To combat leukemia, the most common and deadly childhood cancer, the leading researchers at the University of California, Berkeley School of Public Health created CIRCLE – the Center for Integrative Research on Childhood Leukemia and the Environment. Since 2008, the CIRCLE investigators have been discovering how environmental and genetic risk factors interact to cause childhood leukemia with the goal of preventing children from getting the disease.

Unaligned DNA sequences viewed on LCD screen

For over 10 years, the center has been gathering its data from a long-standing National Institutes of Health-funded study in 35 counties of the San Francisco Bay Area and the Central Valley. CIRCLE has also been collecting biospecimens and analyzing data from a California statewide record linkage between birth and cancer registry records, pinpointing all childhood and adolescent cancer cases since 1988.

Leukemia is a rare disease. This makes it difficult to collect information on a large enough number of patients to determine which factors contribute to the risk if getting it. But CIRCLE has found a way to overcome this hurdle.

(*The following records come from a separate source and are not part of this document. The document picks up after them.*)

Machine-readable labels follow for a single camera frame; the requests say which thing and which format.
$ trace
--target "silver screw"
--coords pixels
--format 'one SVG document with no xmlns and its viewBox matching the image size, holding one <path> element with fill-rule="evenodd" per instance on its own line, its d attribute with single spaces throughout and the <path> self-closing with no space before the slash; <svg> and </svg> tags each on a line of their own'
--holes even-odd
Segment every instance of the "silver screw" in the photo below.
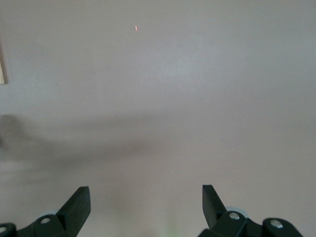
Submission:
<svg viewBox="0 0 316 237">
<path fill-rule="evenodd" d="M 283 225 L 280 221 L 278 220 L 271 220 L 270 221 L 271 225 L 278 228 L 278 229 L 282 229 L 283 228 Z"/>
<path fill-rule="evenodd" d="M 232 218 L 233 220 L 239 220 L 240 219 L 239 215 L 237 213 L 235 213 L 235 212 L 231 212 L 229 214 L 229 217 Z"/>
<path fill-rule="evenodd" d="M 6 227 L 5 226 L 0 227 L 0 233 L 3 233 L 5 231 L 6 231 Z"/>
<path fill-rule="evenodd" d="M 50 218 L 49 218 L 49 217 L 46 217 L 46 218 L 42 219 L 42 220 L 40 221 L 40 223 L 41 223 L 41 224 L 45 224 L 45 223 L 47 223 L 47 222 L 49 222 L 49 221 L 50 221 Z"/>
</svg>

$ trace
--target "wall surface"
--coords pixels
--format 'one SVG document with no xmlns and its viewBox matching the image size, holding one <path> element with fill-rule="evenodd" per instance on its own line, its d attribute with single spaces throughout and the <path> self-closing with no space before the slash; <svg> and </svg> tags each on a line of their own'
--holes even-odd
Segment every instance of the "wall surface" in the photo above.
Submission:
<svg viewBox="0 0 316 237">
<path fill-rule="evenodd" d="M 315 236 L 316 1 L 0 0 L 0 50 L 0 223 L 196 237 L 213 184 Z"/>
</svg>

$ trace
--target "white wall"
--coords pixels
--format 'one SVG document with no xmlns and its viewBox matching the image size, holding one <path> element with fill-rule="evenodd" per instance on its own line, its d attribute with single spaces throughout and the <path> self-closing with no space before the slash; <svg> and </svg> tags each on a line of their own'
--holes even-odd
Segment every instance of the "white wall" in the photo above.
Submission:
<svg viewBox="0 0 316 237">
<path fill-rule="evenodd" d="M 315 236 L 315 45 L 314 0 L 0 0 L 0 223 L 195 237 L 213 184 Z"/>
</svg>

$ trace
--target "screw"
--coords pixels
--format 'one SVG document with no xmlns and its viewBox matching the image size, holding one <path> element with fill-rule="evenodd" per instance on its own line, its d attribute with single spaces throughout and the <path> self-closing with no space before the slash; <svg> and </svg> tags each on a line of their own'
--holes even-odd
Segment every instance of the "screw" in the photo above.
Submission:
<svg viewBox="0 0 316 237">
<path fill-rule="evenodd" d="M 1 226 L 0 227 L 0 234 L 6 231 L 6 227 L 5 226 Z"/>
<path fill-rule="evenodd" d="M 235 212 L 231 212 L 229 214 L 229 217 L 232 218 L 233 220 L 239 220 L 240 219 L 239 215 L 237 213 L 235 213 Z"/>
<path fill-rule="evenodd" d="M 42 219 L 42 220 L 40 221 L 40 223 L 41 223 L 41 224 L 45 224 L 45 223 L 47 223 L 47 222 L 49 222 L 49 221 L 50 221 L 50 218 L 49 218 L 49 217 L 46 217 L 46 218 Z"/>
<path fill-rule="evenodd" d="M 271 225 L 278 228 L 278 229 L 282 229 L 283 228 L 283 225 L 280 221 L 278 220 L 271 220 L 270 221 Z"/>
</svg>

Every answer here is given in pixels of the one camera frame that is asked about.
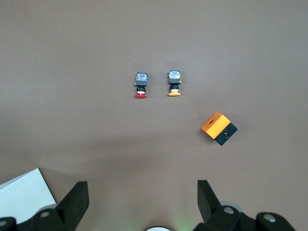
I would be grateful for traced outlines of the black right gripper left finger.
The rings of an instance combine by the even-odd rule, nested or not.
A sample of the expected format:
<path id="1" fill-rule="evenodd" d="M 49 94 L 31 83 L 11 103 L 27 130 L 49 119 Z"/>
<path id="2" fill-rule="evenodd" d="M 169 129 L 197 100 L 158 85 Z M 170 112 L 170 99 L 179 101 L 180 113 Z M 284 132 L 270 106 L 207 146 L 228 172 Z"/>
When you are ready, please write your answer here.
<path id="1" fill-rule="evenodd" d="M 2 231 L 74 231 L 89 207 L 86 181 L 79 181 L 55 208 L 46 208 L 20 224 L 13 217 L 0 219 Z"/>

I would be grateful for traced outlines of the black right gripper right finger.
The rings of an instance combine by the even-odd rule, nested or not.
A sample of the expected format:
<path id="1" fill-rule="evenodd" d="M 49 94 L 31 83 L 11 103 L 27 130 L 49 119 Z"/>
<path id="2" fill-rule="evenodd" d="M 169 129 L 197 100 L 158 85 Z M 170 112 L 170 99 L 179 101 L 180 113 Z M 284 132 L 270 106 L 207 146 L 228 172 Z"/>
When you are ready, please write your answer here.
<path id="1" fill-rule="evenodd" d="M 253 219 L 231 205 L 222 205 L 207 180 L 197 182 L 197 202 L 203 222 L 195 231 L 295 231 L 278 214 L 261 212 Z"/>

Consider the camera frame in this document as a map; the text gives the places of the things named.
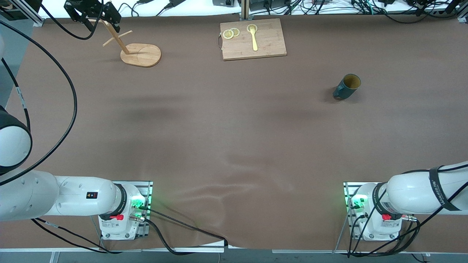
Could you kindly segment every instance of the lime slice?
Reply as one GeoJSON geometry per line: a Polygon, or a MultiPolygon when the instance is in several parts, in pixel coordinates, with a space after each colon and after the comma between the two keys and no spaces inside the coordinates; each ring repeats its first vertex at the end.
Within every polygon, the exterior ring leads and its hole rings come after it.
{"type": "Polygon", "coordinates": [[[231,30],[234,32],[234,37],[237,37],[241,34],[241,31],[237,28],[231,28],[231,30]]]}
{"type": "Polygon", "coordinates": [[[230,29],[225,30],[225,31],[223,32],[223,37],[224,37],[225,39],[231,39],[231,38],[234,37],[234,32],[233,32],[232,30],[230,30],[230,29]]]}

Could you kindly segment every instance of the gray floor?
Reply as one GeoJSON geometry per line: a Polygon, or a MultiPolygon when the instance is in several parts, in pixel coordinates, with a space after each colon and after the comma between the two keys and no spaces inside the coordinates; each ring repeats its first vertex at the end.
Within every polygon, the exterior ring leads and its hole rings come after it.
{"type": "MultiPolygon", "coordinates": [[[[15,21],[11,25],[18,28],[27,35],[32,33],[31,21],[15,21]]],[[[6,44],[5,60],[10,68],[16,74],[21,64],[22,58],[28,45],[27,40],[14,32],[0,27],[6,44]]],[[[8,76],[5,68],[0,68],[0,105],[5,106],[11,92],[13,82],[8,76]]],[[[34,262],[48,263],[51,258],[49,252],[0,252],[0,263],[9,262],[34,262]]],[[[429,260],[432,263],[458,263],[468,262],[468,255],[431,255],[429,260]]],[[[218,254],[200,253],[188,256],[173,256],[170,253],[163,252],[126,252],[119,255],[103,255],[93,252],[62,252],[60,253],[59,263],[136,263],[136,262],[164,262],[164,263],[216,263],[218,254]]],[[[318,263],[415,263],[411,255],[399,254],[395,256],[382,258],[346,258],[344,255],[325,255],[325,254],[273,254],[271,250],[254,249],[226,249],[225,253],[220,254],[222,263],[266,263],[266,262],[318,262],[318,263]]]]}

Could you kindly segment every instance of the red button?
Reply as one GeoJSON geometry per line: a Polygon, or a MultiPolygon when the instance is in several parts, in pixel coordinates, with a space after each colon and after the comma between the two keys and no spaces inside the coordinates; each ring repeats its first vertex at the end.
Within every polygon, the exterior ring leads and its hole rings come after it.
{"type": "Polygon", "coordinates": [[[124,220],[124,215],[109,216],[110,218],[115,218],[117,220],[124,220]]]}
{"type": "Polygon", "coordinates": [[[392,219],[392,216],[391,216],[391,215],[387,215],[387,214],[383,214],[383,215],[382,215],[382,219],[383,219],[383,220],[390,220],[390,219],[392,219]]]}

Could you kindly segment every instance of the blue mug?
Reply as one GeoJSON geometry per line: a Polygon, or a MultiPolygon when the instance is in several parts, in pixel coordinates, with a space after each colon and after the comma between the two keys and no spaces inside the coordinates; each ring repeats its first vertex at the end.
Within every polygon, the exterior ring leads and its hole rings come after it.
{"type": "Polygon", "coordinates": [[[354,74],[347,74],[333,92],[335,99],[346,99],[361,86],[361,79],[354,74]]]}

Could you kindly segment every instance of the brown table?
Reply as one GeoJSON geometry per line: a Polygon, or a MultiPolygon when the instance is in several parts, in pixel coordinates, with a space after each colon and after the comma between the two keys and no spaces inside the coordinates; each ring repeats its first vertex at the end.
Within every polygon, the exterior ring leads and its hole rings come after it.
{"type": "MultiPolygon", "coordinates": [[[[282,16],[286,57],[224,62],[219,23],[237,19],[123,19],[122,31],[134,31],[126,43],[162,50],[152,68],[122,63],[115,43],[101,47],[109,38],[103,27],[88,41],[56,25],[36,28],[33,38],[68,71],[79,105],[72,132],[38,169],[152,180],[153,207],[233,246],[331,250],[346,214],[343,181],[386,181],[468,160],[466,25],[282,16]],[[333,87],[347,73],[363,85],[337,102],[333,87]]],[[[81,24],[66,27],[88,34],[81,24]]],[[[72,96],[57,67],[31,45],[18,81],[31,114],[31,164],[65,130],[72,96]]],[[[22,118],[15,95],[8,110],[22,118]]],[[[48,219],[97,241],[88,217],[48,219]]],[[[215,241],[157,222],[171,246],[215,241]]],[[[467,253],[465,225],[466,217],[438,216],[409,251],[467,253]]],[[[2,248],[68,246],[27,220],[0,227],[2,248]]],[[[153,232],[107,245],[161,247],[153,232]]],[[[362,243],[363,250],[375,246],[362,243]]]]}

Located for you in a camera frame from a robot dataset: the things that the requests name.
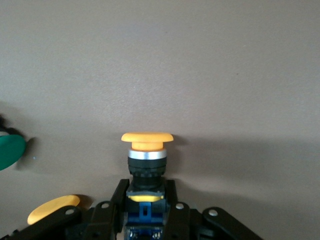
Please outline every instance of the yellow mushroom button cap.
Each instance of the yellow mushroom button cap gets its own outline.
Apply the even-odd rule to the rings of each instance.
[[[80,203],[80,198],[76,195],[67,195],[50,200],[33,210],[27,219],[29,225],[34,224],[54,211],[65,206],[77,206]]]
[[[136,151],[152,152],[164,148],[165,142],[171,142],[174,137],[167,132],[127,132],[122,138],[124,142],[131,142],[131,148]]]

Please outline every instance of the green button cap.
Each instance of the green button cap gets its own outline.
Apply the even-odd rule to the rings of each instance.
[[[18,161],[25,149],[26,141],[22,136],[0,136],[0,171]]]

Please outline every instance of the gray surface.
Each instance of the gray surface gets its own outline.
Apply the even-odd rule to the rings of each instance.
[[[266,240],[320,238],[320,1],[1,1],[0,236],[66,194],[108,199],[129,131],[174,134],[180,198]]]

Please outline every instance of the green push button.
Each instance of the green push button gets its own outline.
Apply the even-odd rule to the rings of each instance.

10 years ago, the CIRCLE leader Catherine Metayer founded the Childhood Leukemia International Consortium a collaboration of over 30 case-control studies from North and South America, Europe, Africa, and Oceania that is able to combine data from many studies to identify risk factors for childhood leukemia.

Map of CLIC organizations worldwide
Locations of Studies Participating in the Childhood Leukemia International Consortium

CIRCLE relies on contributions from stellar scientists, public health experts and patients – the clinical investigators and staff who have helped recruit study participants from their hospitals, the researchers from the Childhood Leukemia International Consortium, the staff from the California Department of Public Health, and, most importantly, the families who have agreed to participate in the research to help find the causes of childhood leukemia.

Catherine Metayer

CIRCLE is jointly funded by the National Institute of Environmental Health Sciences (NIEHS) and the U.S. Environmental Protection Agency (EPA).  The Center is directed by Dr. Catherine Metayer (MD, PhD) an Adjunct Professor in the School of Public Health at UC Berkeley.

In addition to the NIEHS-EPA funding, childhood leukemia research conducted by CIRCLE investigators has been partially-supported by the National Cancer Institute, Alex’s Lemonade Stand Foundation, Children with Cancer – UK, and the Tobacco-Related Disease Research Program.